**ACTIVITY:** Where in the listing does the word "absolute" appear? Report each line that holds it.

**RAW DATA:**

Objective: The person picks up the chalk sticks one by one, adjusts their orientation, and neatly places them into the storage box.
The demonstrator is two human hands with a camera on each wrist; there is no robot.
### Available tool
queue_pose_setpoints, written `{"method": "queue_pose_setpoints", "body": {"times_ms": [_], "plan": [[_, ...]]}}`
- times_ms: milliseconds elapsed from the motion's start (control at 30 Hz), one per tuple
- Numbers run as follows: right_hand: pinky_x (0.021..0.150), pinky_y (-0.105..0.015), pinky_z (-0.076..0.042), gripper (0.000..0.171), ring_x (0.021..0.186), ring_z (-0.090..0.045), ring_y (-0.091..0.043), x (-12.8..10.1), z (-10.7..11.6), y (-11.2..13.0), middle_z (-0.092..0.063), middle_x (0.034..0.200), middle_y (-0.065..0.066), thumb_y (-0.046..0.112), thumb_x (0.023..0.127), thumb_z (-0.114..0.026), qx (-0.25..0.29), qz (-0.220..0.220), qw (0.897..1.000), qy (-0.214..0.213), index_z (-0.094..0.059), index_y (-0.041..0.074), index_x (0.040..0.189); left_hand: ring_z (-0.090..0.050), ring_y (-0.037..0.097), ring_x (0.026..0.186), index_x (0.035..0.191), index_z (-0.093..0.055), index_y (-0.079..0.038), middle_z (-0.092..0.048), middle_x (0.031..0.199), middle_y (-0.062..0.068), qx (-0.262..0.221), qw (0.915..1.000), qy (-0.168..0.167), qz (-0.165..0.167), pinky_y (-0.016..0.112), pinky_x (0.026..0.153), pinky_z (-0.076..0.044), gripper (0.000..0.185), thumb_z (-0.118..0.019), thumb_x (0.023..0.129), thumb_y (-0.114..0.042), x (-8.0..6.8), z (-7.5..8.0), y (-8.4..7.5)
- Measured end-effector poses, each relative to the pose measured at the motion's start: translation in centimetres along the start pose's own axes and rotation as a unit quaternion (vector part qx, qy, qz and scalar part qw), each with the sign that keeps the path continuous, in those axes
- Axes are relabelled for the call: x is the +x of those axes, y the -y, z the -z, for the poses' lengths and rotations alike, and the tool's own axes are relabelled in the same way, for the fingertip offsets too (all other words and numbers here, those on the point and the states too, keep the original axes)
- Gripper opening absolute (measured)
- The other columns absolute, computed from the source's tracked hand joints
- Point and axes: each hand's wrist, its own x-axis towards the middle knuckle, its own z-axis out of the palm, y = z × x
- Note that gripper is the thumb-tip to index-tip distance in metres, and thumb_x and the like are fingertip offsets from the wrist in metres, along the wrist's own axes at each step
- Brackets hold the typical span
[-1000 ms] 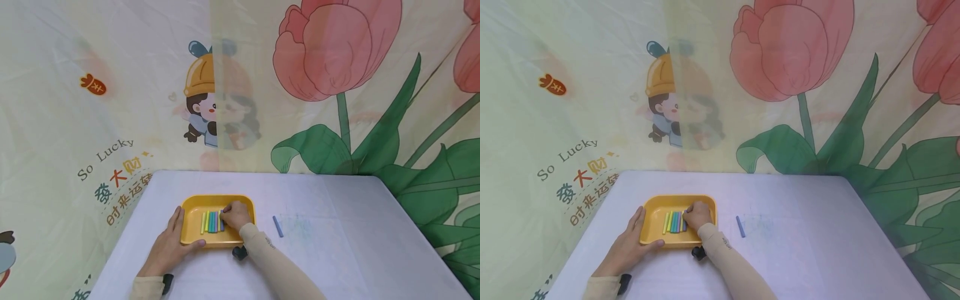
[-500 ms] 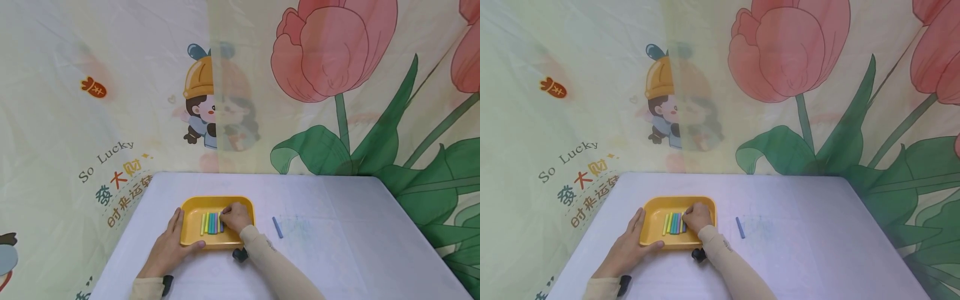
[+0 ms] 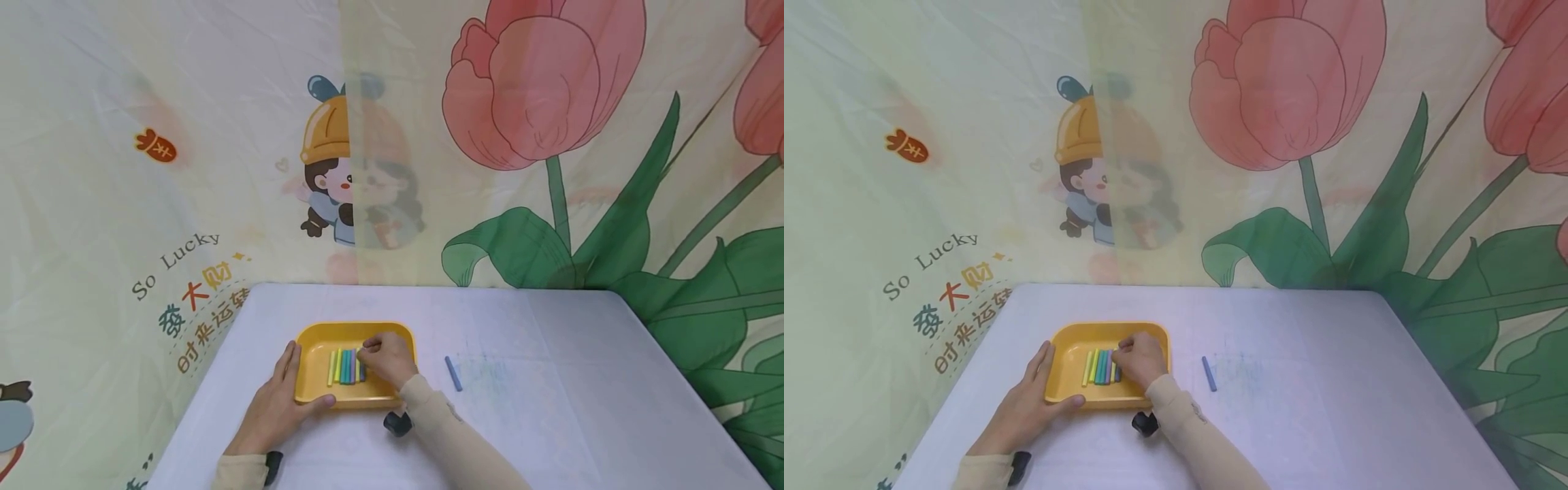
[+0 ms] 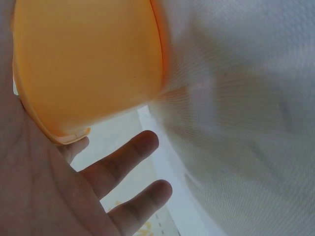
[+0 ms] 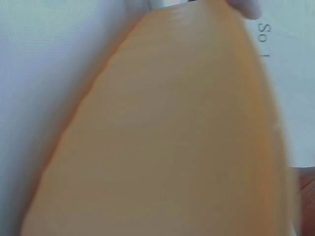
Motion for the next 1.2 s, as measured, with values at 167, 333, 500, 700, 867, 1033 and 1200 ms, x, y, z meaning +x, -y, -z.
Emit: {"method": "queue_pose_setpoints", "body": {"times_ms": [167, 333, 500, 700, 867, 1033, 1200], "plan": [[0.066, -0.028, -0.054, 0.025, 0.076, -0.06, -0.013, -1.0, 1.6, 0.5, -0.068, 0.085, 0.005, 0.026, 0.086, -0.078, -0.014, 0.042, 0.999, -0.017, -0.077, 0.008, 0.104, -0.041, 0.051, 0.137, 0.164, -0.003, -0.008, -0.006, 0.17, 0.014, -0.003, 1.0, 0.002, 0.003, 0.062, 0.108, -0.04, 0.129, -0.063, 0.077, -0.082, 0.0, 0.1, 0.0], [0.066, -0.03, -0.055, 0.025, 0.072, -0.064, -0.013, -2.1, 3.5, 0.8, -0.07, 0.088, 0.004, 0.025, 0.087, -0.078, 0.0, 0.054, 0.998, -0.028, -0.076, 0.009, 0.106, -0.041, 0.051, 0.137, 0.164, -0.004, -0.007, -0.007, 0.169, 0.015, 0.001, 1.0, 0.0, 0.003, 0.061, 0.109, -0.04, 0.13, -0.063, 0.077, -0.083, 0.0, 0.1, 0.0], [0.067, -0.029, -0.057, 0.025, 0.074, -0.066, -0.014, -3.0, 5.4, 0.6, -0.07, 0.091, 0.002, 0.024, 0.087, -0.077, 0.004, 0.058, 0.997, -0.043, -0.076, 0.011, 0.108, -0.042, 0.051, 0.137, 0.164, -0.006, -0.007, -0.008, 0.169, 0.016, 0.0, 0.9999, -0.01, -0.003, 0.061, 0.108, -0.04, 0.129, -0.065, 0.077, -0.081, -0.1, 0.0, 0.1], [0.068, -0.028, -0.059, 0.029, 0.08, -0.067, -0.015, -3.7, 7.0, 0.1, -0.07, 0.092, 0.003, 0.025, 0.086, -0.078, -0.007, 0.054, 0.996, -0.069, -0.076, 0.011, 0.111, -0.041, 0.052, 0.136, 0.164, -0.006, -0.007, -0.009, 0.169, 0.016, -0.004, 0.9998, -0.016, -0.008, 0.062, 0.107, -0.04, 0.128, -0.067, 0.077, -0.079, -0.3, -0.1, 0.2], [0.068, -0.028, -0.058, 0.03, 0.081, -0.066, -0.015, -3.9, 8.1, -0.8, -0.069, 0.091, 0.004, 0.025, 0.086, -0.079, -0.01, 0.036, 0.995, -0.089, -0.076, 0.012, 0.112, -0.04, 0.052, 0.138, 0.164, -0.004, -0.009, -0.007, 0.17, 0.014, -0.007, 0.9999, -0.008, -0.001, 0.062, 0.109, -0.039, 0.129, -0.066, 0.077, -0.081, -0.1, -0.1, 0.2], [0.069, -0.03, -0.058, 0.032, 0.082, -0.067, -0.014, -3.9, 9.3, -2.3, -0.07, 0.091, 0.003, 0.026, 0.087, -0.078, -0.016, 0.022, 0.994, -0.104, -0.076, 0.011, 0.114, -0.038, 0.052, 0.138, 0.164, -0.002, -0.01, -0.005, 0.17, 0.014, -0.007, 1.0, -0.005, 0.003, 0.063, 0.109, -0.038, 0.13, -0.065, 0.076, -0.082, 0.0, -0.2, 0.2], [0.071, -0.032, -0.059, 0.032, 0.083, -0.069, -0.016, -3.9, 10.4, -4.0, -0.07, 0.092, 0.002, 0.025, 0.086, -0.08, -0.011, 0.001, 0.993, -0.116, -0.076, 0.01, 0.113, -0.038, 0.053, 0.139, 0.164, -0.003, -0.009, -0.005, 0.17, 0.014, -0.007, 1.0, -0.007, 0.0, 0.063, 0.109, -0.038, 0.13, -0.064, 0.076, -0.082, 0.0, -0.2, 0.2]]}}
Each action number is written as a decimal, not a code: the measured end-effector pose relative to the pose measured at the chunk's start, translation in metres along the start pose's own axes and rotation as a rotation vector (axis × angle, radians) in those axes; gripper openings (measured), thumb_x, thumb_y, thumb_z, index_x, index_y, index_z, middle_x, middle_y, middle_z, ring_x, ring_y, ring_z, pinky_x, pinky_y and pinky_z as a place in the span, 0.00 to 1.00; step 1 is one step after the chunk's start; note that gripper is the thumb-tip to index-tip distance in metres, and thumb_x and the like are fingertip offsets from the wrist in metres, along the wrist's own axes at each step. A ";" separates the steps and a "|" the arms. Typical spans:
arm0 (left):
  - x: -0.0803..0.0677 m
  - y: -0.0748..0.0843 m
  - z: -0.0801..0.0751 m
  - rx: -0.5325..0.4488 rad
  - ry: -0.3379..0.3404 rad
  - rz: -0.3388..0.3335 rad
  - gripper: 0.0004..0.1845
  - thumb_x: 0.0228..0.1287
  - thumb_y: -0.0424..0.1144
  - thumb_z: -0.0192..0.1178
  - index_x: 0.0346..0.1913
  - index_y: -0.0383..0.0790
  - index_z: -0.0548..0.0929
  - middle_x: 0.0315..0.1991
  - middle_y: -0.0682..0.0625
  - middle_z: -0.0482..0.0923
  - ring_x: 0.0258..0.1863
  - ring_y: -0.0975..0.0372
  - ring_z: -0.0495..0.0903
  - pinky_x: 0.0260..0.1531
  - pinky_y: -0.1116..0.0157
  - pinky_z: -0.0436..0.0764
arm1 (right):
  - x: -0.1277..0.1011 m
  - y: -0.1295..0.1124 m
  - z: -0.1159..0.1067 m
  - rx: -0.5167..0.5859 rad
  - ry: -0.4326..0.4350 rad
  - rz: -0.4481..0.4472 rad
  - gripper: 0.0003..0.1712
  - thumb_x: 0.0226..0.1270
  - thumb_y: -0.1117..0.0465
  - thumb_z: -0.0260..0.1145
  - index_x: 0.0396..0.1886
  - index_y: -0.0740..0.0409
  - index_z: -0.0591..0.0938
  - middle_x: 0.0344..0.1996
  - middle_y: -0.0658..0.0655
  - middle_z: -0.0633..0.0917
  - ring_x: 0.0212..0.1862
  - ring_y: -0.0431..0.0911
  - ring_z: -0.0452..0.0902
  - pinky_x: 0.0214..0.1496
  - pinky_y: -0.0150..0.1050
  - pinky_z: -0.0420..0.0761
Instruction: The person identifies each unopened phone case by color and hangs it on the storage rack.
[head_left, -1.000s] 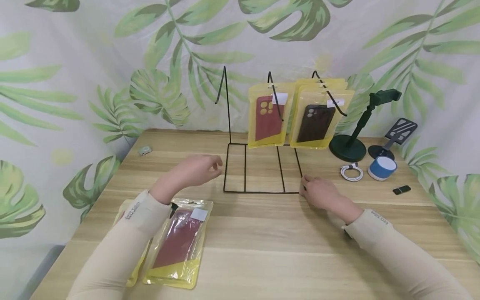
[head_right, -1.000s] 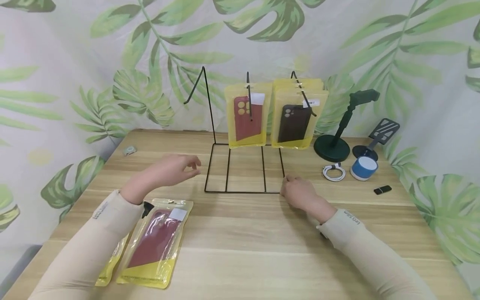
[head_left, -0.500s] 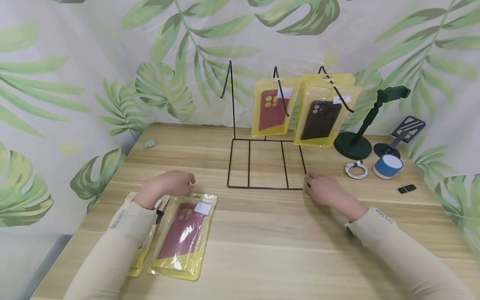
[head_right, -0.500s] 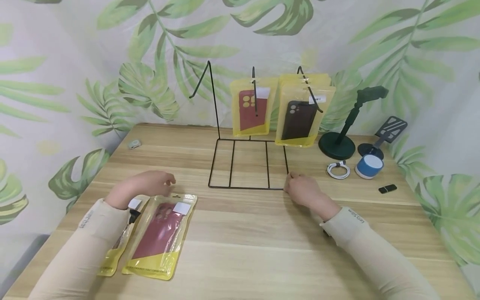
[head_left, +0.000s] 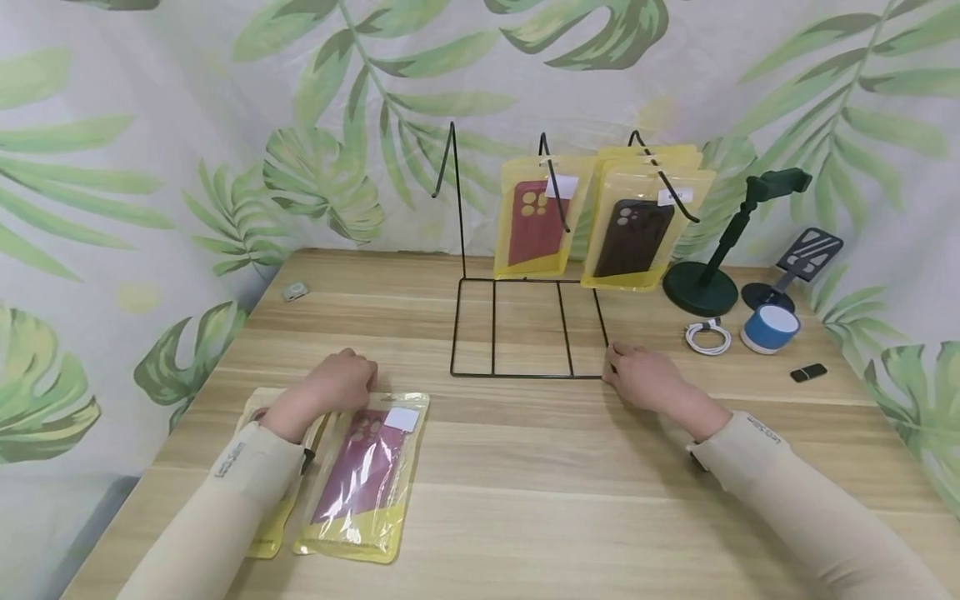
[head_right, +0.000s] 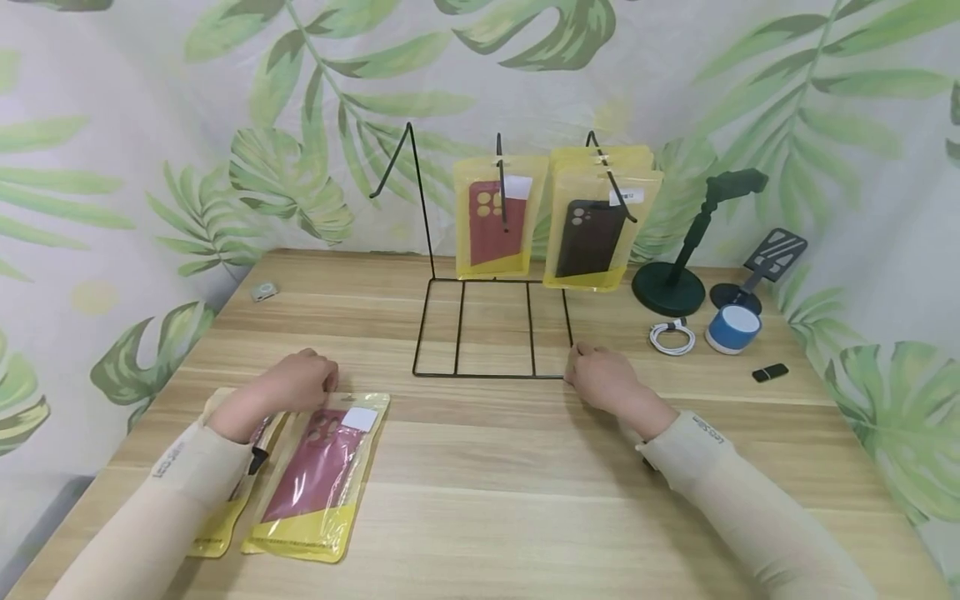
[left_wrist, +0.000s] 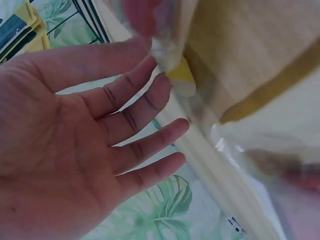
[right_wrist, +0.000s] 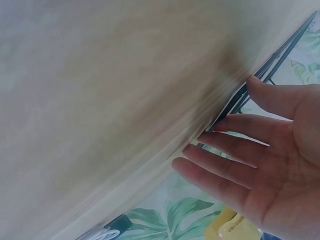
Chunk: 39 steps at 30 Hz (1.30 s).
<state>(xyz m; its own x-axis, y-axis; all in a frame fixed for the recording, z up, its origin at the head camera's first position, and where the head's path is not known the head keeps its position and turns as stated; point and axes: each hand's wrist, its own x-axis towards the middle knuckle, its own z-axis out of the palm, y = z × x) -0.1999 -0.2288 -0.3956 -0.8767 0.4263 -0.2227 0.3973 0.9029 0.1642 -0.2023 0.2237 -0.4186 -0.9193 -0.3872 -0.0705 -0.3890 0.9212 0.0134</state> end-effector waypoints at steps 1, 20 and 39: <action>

**FINISHED EXERCISE:**
- Gripper opening absolute (measured)
- The other columns absolute, computed from the source's tracked hand joints

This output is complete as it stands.